▸ **AIM OF THE TASK**
Your answer must be the records below, given again exactly, with no pictures in it.

Dataset excerpts:
>>>
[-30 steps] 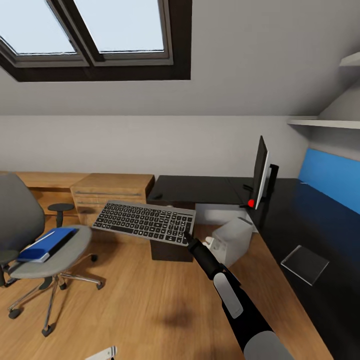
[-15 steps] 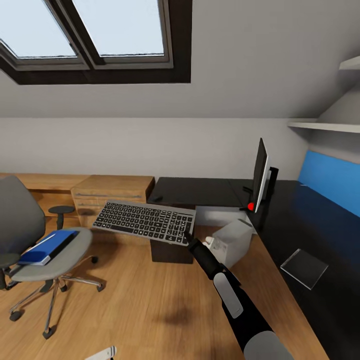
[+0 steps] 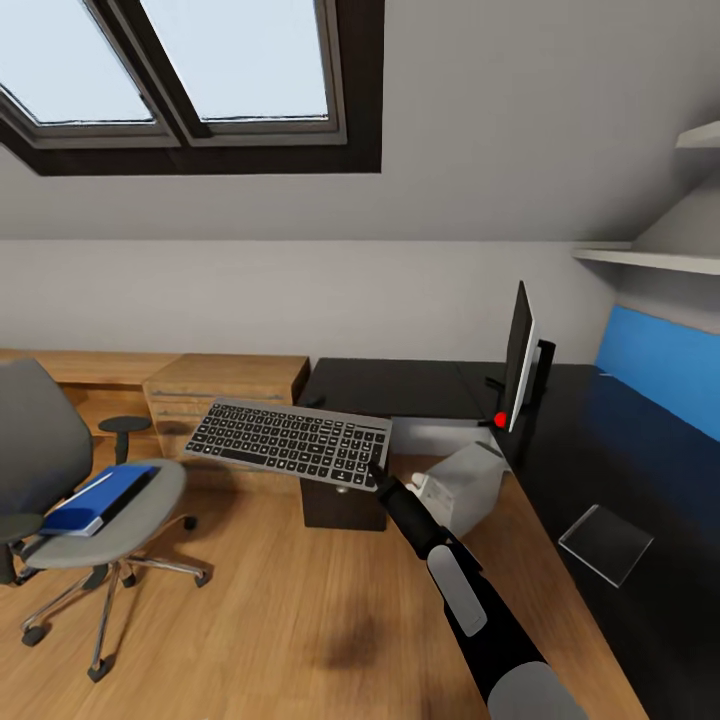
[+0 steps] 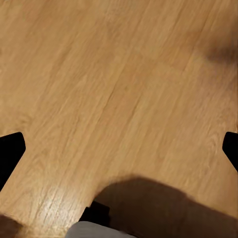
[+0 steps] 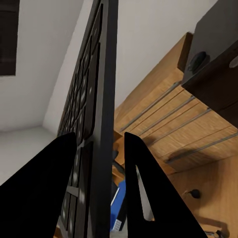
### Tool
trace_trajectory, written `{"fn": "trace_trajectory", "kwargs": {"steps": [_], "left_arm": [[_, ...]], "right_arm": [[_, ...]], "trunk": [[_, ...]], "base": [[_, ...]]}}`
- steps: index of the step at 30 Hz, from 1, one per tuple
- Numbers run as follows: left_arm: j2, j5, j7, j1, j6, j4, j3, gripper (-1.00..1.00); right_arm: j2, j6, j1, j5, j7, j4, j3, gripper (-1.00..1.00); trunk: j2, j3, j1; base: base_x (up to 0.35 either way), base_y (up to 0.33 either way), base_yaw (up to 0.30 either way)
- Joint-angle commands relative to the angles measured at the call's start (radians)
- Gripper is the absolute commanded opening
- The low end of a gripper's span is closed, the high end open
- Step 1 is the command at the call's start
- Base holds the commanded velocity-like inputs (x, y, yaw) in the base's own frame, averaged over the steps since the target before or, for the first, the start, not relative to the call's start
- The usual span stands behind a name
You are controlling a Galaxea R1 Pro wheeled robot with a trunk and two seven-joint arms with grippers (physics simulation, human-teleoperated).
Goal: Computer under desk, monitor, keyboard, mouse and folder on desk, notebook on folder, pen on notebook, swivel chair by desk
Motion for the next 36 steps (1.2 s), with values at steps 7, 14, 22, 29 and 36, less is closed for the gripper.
{"fn": "trace_trajectory", "kwargs": {"steps": [7, 14, 22, 29, 36], "left_arm": [[0.001, 0.007, -0.116, -0.175, 0.072, 0.317, 0.067, 1.00], [0.006, 0.006, -0.141, -0.292, 0.076, 0.526, 0.075, 1.00], [0.034, 0.006, -0.205, -0.301, 0.066, 0.541, 0.078, 1.00], [0.032, 0.001, -0.216, -0.301, -0.051, 0.539, 0.074, 1.00], [0.030, 0.000, -0.216, -0.301, -0.063, 0.538, 0.075, 1.00]], "right_arm": [[0.000, 0.007, 0.000, -0.010, 0.001, 0.001, 0.000, -1.00], [0.000, 0.006, 0.000, -0.010, -0.002, 0.005, -0.001, -1.00], [0.000, 0.006, 0.000, -0.019, -0.001, 0.008, -0.006, -1.00], [0.000, 0.006, 0.000, -0.214, 0.000, 0.010, -0.001, -1.00], [0.000, -0.001, 0.000, -0.227, -0.020, 0.012, -0.001, -1.00]], "trunk": [[0.049, 0.021, -0.027], [0.098, 0.043, -0.054], [0.133, 0.059, -0.073], [0.133, 0.059, -0.073], [0.133, 0.059, -0.073]], "base": [[0.000, 0.000, 0.000], [0.000, 0.000, 0.000], [0.000, 0.000, 0.000], [0.000, 0.000, 0.000], [0.313, 0.084, 0.000]]}}
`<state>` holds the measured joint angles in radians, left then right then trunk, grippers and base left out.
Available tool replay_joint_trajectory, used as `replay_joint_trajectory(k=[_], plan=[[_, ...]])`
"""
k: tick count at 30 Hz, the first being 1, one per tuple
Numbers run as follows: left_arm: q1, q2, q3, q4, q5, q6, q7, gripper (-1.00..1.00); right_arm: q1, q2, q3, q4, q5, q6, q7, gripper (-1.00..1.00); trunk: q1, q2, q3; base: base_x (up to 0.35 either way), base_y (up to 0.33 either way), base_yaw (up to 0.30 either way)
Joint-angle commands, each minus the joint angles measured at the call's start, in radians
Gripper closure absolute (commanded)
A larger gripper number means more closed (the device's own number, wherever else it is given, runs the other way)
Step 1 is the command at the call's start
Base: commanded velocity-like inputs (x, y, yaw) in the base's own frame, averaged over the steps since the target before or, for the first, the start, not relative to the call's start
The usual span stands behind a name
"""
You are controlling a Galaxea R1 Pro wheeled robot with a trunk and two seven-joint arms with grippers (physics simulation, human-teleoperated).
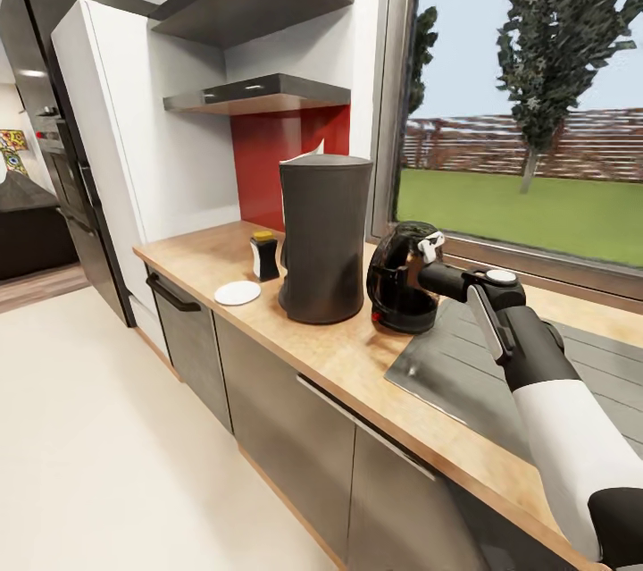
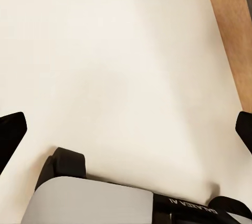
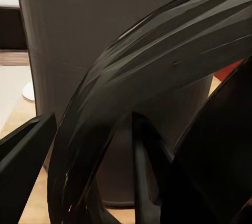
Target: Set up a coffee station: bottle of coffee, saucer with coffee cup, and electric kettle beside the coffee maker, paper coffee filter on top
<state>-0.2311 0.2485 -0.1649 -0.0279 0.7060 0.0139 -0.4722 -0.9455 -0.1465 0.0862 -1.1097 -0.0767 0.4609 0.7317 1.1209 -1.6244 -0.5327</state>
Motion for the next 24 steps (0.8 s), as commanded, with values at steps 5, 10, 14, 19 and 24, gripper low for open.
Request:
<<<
▸ **OUTPUT OF THE EXERCISE**
[-30 steps] 
[-15 steps] 
[+0 steps] 
[+0 steps] 
[+0 steps] 
### Tool
trace_trajectory, written `{"fn": "trace_trajectory", "kwargs": {"steps": [_], "left_arm": [[_, ...]], "right_arm": [[_, ...]], "trunk": [[_, ...]], "base": [[_, ...]]}}`
- steps: index of the step at 30 Hz, from 1, one per tuple
- Numbers run as follows: left_arm: j2, j5, j7, j1, j6, j4, j3, gripper (-1.00..1.00); right_arm: j2, j6, j1, j5, j7, j4, j3, gripper (-1.00..1.00); trunk: j2, j3, j1; base: base_x (up to 0.35 either way), base_y (up to 0.33 either way), base_yaw (up to 0.30 either way)
- Joint-angle commands relative to the angles measured at the call's start (radians)
- Gripper is the absolute commanded opening
- The low end of a gripper's span is closed, the high end open
- Step 1 is the command at the call's start
- Base holds the commanded velocity-like inputs (x, y, yaw) in the base's own frame, averaged over the steps since the target before or, for the first, the start, not relative to the call's start
- The usual span stands behind a name
You are controlling a Galaxea R1 Pro wheeled robot with a trunk and two seven-joint arms with grippers (physics simulation, human-teleoperated).
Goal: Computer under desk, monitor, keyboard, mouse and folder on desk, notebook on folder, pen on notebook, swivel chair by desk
Motion for the next 36 steps (1.2 s), with values at steps 7, 14, 22, 29 and 36, less is closed for the gripper.
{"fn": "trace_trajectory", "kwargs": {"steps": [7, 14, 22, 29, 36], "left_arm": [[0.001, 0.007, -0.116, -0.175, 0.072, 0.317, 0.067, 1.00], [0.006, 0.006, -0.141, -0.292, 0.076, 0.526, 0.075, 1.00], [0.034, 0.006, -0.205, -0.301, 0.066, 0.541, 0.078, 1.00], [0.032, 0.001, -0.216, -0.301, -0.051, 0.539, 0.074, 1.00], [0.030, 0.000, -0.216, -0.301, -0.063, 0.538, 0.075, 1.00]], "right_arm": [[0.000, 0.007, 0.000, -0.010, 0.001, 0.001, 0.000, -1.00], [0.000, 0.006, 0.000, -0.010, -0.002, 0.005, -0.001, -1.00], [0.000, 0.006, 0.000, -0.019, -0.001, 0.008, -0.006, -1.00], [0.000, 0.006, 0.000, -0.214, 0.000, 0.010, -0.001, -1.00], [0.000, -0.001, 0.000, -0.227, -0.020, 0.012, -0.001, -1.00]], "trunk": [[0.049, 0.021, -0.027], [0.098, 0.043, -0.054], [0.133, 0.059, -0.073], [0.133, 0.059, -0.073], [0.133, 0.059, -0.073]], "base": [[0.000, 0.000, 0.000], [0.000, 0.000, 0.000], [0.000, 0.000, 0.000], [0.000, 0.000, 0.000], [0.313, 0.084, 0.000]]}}
`<state>` holds the measured joint angles in radians, left then right then trunk, grippers and base left out.
Available tool replay_joint_trajectory, used as `replay_joint_trajectory(k=[_], plan=[[_, ...]])`
"""
k: tick count at 30 Hz, the first being 1, one per tuple
Numbers run as follows: left_arm: q1, q2, q3, q4, q5, q6, q7, gripper (-1.00..1.00); right_arm: q1, q2, q3, q4, q5, q6, q7, gripper (-1.00..1.00); trunk: q1, q2, q3; base: base_x (up to 0.35 either way), base_y (up to 0.33 either way), base_yaw (up to 0.30 either way)
Joint-angle commands, each minus the joint angles measured at the call's start, in radians
Gripper closure absolute (commanded)
A larger gripper number means more closed (the device's own number, wherever else it is given, runs the other way)
Step 1 is the command at the call's start
Base: commanded velocity-like inputs (x, y, yaw) in the base's own frame, averaged over the steps since the target before or, for the first, the start, not relative to the call's start
The usual span stands behind a name
"""
You are controlling a Galaxea R1 Pro wheeled robot with a trunk and two seven-joint arms with grippers (physics simulation, human-teleoperated).
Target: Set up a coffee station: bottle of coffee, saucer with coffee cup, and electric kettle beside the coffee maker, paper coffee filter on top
<state>-0.2311 0.2485 -0.1649 -0.0279 0.7060 0.0139 -0.4722 -0.9455 -0.1465 0.0862 -1.1097 -0.0767 0.4609 0.7317 1.1209 -1.6244 -0.5327</state>
Motion for the next 24 steps (0.8 s), as commanded, with values at steps 5, 10, 14, 19 and 24, gripper low for open.
Request:

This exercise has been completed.